Solving mean field game based on physics-informed operator learning and deep reinforcement learning

The theory of mean field game (MFG) aims to characterize the evolution of optimal strategies as the number of players tends to infinity. The dynamics of MFG are governed by a coupled system of the Hamilton-Jacobi-Bellman (HJB) equation and the Fokker-Planck-Kolmogorov (FPK) equation, which describes the interaction between individual rational decision-making and the evolution of population density. Currently, the numerical solution of MFG equilibria has become a research focus. This paper addresses the problem of congestion avoidance for autonomous vehicles (AVs) and proposes two numerical methods for solving MFG based on physics-informed operator learning (PIOL). The first is a 3-phase solution framework based on PIOL, and the second is a 2-phase solution strategy combining PIOL with deep reinforcement learning (DRL).
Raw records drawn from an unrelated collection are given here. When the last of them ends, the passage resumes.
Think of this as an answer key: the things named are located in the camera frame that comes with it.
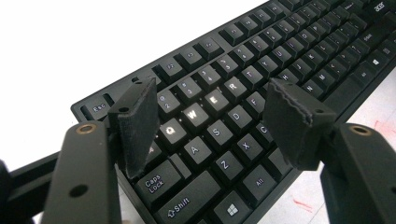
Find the computer keyboard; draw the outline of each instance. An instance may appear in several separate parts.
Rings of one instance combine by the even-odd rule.
[[[147,223],[255,223],[300,174],[262,122],[269,78],[297,83],[345,122],[395,67],[390,1],[279,0],[253,8],[72,105],[106,121],[155,77],[161,128],[145,173],[120,184]]]

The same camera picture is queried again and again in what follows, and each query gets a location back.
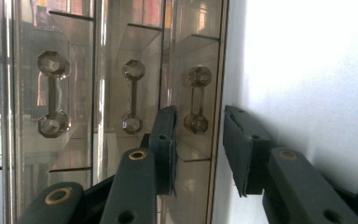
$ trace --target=glass panel
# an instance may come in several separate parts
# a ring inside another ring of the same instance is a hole
[[[219,110],[222,1],[167,1],[166,8],[172,17],[164,27],[160,103],[178,109],[179,161],[177,197],[168,200],[165,223],[206,223],[211,214],[208,191],[213,188],[210,172]]]
[[[91,185],[92,1],[21,1],[14,8],[16,207],[46,187]],[[51,14],[50,11],[63,14]]]
[[[112,30],[115,32],[108,33],[112,73],[107,94],[111,97],[107,99],[106,114],[109,115],[108,130],[117,138],[116,150],[123,153],[140,146],[144,134],[151,132],[157,115],[162,8],[159,0],[114,1],[113,4]],[[140,63],[145,73],[139,80],[124,76],[126,64]],[[129,132],[126,127],[130,126],[138,128]]]

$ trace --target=black bracket
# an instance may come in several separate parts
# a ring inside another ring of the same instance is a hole
[[[148,148],[124,153],[103,210],[101,224],[156,223],[155,156]]]
[[[150,134],[149,148],[154,152],[157,170],[157,194],[171,195],[176,178],[176,107],[159,110]]]
[[[241,195],[260,194],[269,223],[358,223],[358,195],[338,193],[299,152],[272,149],[244,110],[226,106],[224,147]]]
[[[240,196],[261,194],[271,148],[266,131],[246,111],[227,105],[223,146]]]

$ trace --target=chrome handle
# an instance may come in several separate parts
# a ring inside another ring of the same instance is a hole
[[[129,60],[123,66],[123,76],[129,82],[127,112],[122,117],[121,128],[128,134],[138,133],[143,128],[142,119],[136,115],[137,82],[145,76],[145,66],[137,60]]]
[[[38,131],[46,138],[56,138],[71,128],[70,117],[62,111],[60,80],[71,72],[71,65],[61,54],[45,51],[37,57],[37,67],[48,77],[48,113],[38,121]]]
[[[185,128],[195,134],[205,133],[208,130],[208,120],[203,113],[204,88],[211,83],[212,74],[207,67],[191,68],[186,73],[186,82],[191,86],[190,113],[185,116]]]

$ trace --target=vertical metal strip
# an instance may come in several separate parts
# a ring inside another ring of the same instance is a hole
[[[224,71],[225,71],[225,56],[226,56],[226,44],[227,44],[227,14],[229,7],[229,0],[222,0],[222,10],[220,19],[220,42],[219,42],[219,59],[217,68],[217,84],[216,84],[216,97],[214,105],[214,123],[213,123],[213,147],[211,155],[211,168],[209,177],[209,188],[208,188],[208,207],[206,215],[206,223],[212,223],[213,215],[213,196],[214,196],[214,185],[216,179],[216,165],[217,165],[217,150],[219,148],[219,134],[220,128],[223,125],[221,108],[222,108],[222,93],[223,93],[223,82],[224,82]]]
[[[166,13],[166,6],[167,6],[167,0],[162,1],[161,6],[161,34],[160,34],[160,50],[159,50],[159,77],[158,77],[158,109],[161,109],[161,95],[165,94],[165,92],[162,92],[162,65],[164,60],[164,38],[165,38],[165,13]]]
[[[16,223],[19,208],[18,193],[19,168],[21,168],[21,157],[17,152],[18,141],[16,132],[19,130],[16,117],[18,108],[15,105],[17,89],[15,74],[19,71],[16,63],[20,55],[15,48],[19,44],[20,10],[15,0],[0,1],[0,72],[2,78],[2,166],[3,166],[3,197],[4,197],[4,223]]]
[[[96,110],[96,122],[97,122],[97,144],[93,152],[93,185],[100,183],[105,180],[107,177],[107,160],[106,157],[106,147],[104,143],[104,132],[105,132],[105,117],[104,117],[104,108],[105,108],[105,85],[106,85],[106,22],[107,22],[107,12],[108,12],[108,1],[94,1],[94,76],[95,76],[95,86],[97,90],[96,100],[97,104],[94,106],[97,107]]]
[[[170,52],[169,52],[169,80],[167,90],[167,102],[166,105],[172,104],[172,85],[174,85],[173,74],[175,74],[175,62],[176,62],[176,21],[177,21],[177,9],[178,0],[172,0],[171,9],[171,33],[170,33]]]
[[[15,147],[15,174],[16,174],[16,186],[15,193],[17,197],[16,204],[16,215],[17,217],[22,214],[25,210],[25,177],[23,175],[24,171],[24,147],[22,145],[23,138],[23,125],[22,125],[22,112],[23,112],[23,72],[22,72],[22,43],[21,43],[21,2],[13,0],[13,66],[14,73],[14,141]]]

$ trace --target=white wall
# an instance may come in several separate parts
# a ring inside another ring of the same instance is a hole
[[[230,0],[223,104],[357,192],[358,1]],[[239,198],[220,146],[213,223],[267,223],[260,199]]]

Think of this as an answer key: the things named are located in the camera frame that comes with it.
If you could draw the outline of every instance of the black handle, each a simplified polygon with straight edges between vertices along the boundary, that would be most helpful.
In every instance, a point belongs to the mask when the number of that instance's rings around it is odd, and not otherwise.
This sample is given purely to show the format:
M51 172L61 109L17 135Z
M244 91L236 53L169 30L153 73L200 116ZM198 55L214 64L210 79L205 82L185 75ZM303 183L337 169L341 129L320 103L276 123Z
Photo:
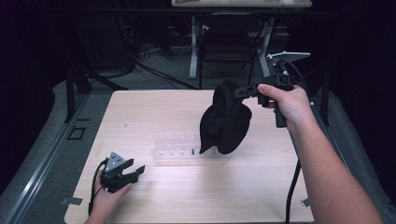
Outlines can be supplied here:
M276 127L277 128L285 128L287 126L286 118L280 112L279 104L277 103L277 101L275 101L275 119L276 119Z

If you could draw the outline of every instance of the chair leg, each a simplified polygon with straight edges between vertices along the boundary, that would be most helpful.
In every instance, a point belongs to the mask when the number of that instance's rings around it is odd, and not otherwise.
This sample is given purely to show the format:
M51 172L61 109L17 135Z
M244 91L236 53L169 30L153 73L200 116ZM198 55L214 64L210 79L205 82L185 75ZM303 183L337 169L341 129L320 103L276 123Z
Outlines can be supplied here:
M202 61L201 59L198 57L198 89L201 90L202 89Z
M254 67L254 59L250 63L250 70L248 72L248 80L247 80L247 85L250 86L251 84L251 78L253 76L253 67Z

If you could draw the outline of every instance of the chair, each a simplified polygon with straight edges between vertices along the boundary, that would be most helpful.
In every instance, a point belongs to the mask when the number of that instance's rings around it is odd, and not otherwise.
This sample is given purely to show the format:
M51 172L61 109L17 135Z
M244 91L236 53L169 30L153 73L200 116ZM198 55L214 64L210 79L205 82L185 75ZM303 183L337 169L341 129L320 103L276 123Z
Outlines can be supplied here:
M203 17L198 48L199 89L202 89L203 63L250 63L250 85L263 22L253 13L217 12Z

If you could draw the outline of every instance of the black cloth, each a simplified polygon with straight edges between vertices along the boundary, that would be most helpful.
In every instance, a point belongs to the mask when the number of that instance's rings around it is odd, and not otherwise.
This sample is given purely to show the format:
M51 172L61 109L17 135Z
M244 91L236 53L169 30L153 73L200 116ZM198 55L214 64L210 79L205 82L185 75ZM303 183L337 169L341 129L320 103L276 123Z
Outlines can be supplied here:
M221 154L236 150L245 138L251 119L250 109L242 104L243 99L234 99L233 93L239 86L225 80L216 87L213 104L201 118L200 154L211 147L218 147Z

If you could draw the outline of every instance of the black curtain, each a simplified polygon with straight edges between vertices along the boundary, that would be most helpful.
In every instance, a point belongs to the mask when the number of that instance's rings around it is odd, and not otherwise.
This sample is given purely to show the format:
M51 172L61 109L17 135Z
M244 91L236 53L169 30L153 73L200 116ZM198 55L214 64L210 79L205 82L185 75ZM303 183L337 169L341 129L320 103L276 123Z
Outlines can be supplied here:
M64 80L56 38L33 1L0 3L0 148L3 192L47 121Z
Both methods construct operator networks based on the deep operator networks (DeepONets) and the variational autoencoders (VAEs). Based on the AVs congestion avoidance scenario, experiments are designed to evaluate the performance of the proposed methods compared to existing approaches in predicting equilibrium solutions. Experimental results show that the proposed algorithms can effectively predict the equilibrium, with higher prediction accuracy and model stability than baseline methods. Moreover, the control strategies generated by the proposed algorithms exhibit better physical fidelity according to the simulations.